**Activity**
In full and word for word, return the listing that follows.

**Collected data**
/---
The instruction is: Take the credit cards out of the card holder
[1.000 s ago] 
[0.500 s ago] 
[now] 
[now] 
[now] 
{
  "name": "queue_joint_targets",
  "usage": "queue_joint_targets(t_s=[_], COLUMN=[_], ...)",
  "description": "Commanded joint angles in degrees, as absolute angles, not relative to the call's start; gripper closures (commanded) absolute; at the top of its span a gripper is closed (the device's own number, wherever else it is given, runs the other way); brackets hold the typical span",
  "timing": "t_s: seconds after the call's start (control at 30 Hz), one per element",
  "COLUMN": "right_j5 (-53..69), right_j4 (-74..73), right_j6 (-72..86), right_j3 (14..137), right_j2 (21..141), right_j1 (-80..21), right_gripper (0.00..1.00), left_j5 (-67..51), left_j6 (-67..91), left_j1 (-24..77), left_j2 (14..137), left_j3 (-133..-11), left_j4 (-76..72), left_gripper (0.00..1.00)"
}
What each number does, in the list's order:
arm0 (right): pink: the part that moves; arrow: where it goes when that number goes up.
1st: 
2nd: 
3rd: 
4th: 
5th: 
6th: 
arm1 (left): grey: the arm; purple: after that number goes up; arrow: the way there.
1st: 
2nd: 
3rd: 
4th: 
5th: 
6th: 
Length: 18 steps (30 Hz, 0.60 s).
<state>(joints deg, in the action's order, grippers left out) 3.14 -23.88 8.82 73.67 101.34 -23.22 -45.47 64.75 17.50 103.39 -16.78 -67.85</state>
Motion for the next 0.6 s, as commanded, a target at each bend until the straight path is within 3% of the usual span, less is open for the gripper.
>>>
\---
**Your solution**
The instruction is: Take the credit cards out of the card holder
[1.000 s ago] 
[0.500 s ago] 
[now] 
[now] 
[now] 
{
  "name": "queue_joint_targets",
  "usage": "queue_joint_targets(t_s=[_], COLUMN=[_], ...)",
  "description": "Commanded joint angles in degrees, as absolute angles, not relative to the call's start; gripper closures (commanded) absolute; at the top of its span a gripper is closed (the device's own number, wherever else it is given, runs the other way); brackets hold the typical span",
  "timing": "t_s: seconds after the call's start (control at 30 Hz), one per element",
  "COLUMN": "right_j5 (-53..69), right_j4 (-74..73), right_j6 (-72..86), right_j3 (14..137), right_j2 (21..141), right_j1 (-80..21), right_gripper (0.00..1.00), left_j5 (-67..51), left_j6 (-67..91), left_j1 (-24..77), left_j2 (14..137), left_j3 (-133..-11), left_j4 (-76..72), left_gripper (0.00..1.00)"
}
What each number does, in the list's order:
arm0 (right): pink: the part that moves; arrow: where it goes when that number goes up.
1st: 
2nd: 
3rd: 
4th: 
5th: 
6th: 
arm1 (left): grey: the arm; purple: after that number goes up; arrow: the way there.
1st: 
2nd: 
3rd: 
4th: 
5th: 
6th: 
Length: 18 steps (30 Hz, 0.60 s).
<state>(joints deg, in the action's order, grippers left out) 3.14 -23.88 8.82 73.67 101.34 -23.22 -45.47 64.75 17.50 103.39 -16.78 -67.85</state>
Motion for the next 0.6 s, as commanded, a target at each bend until the straight path is within 3% of the usual span, less is open for the gripper.
>>>

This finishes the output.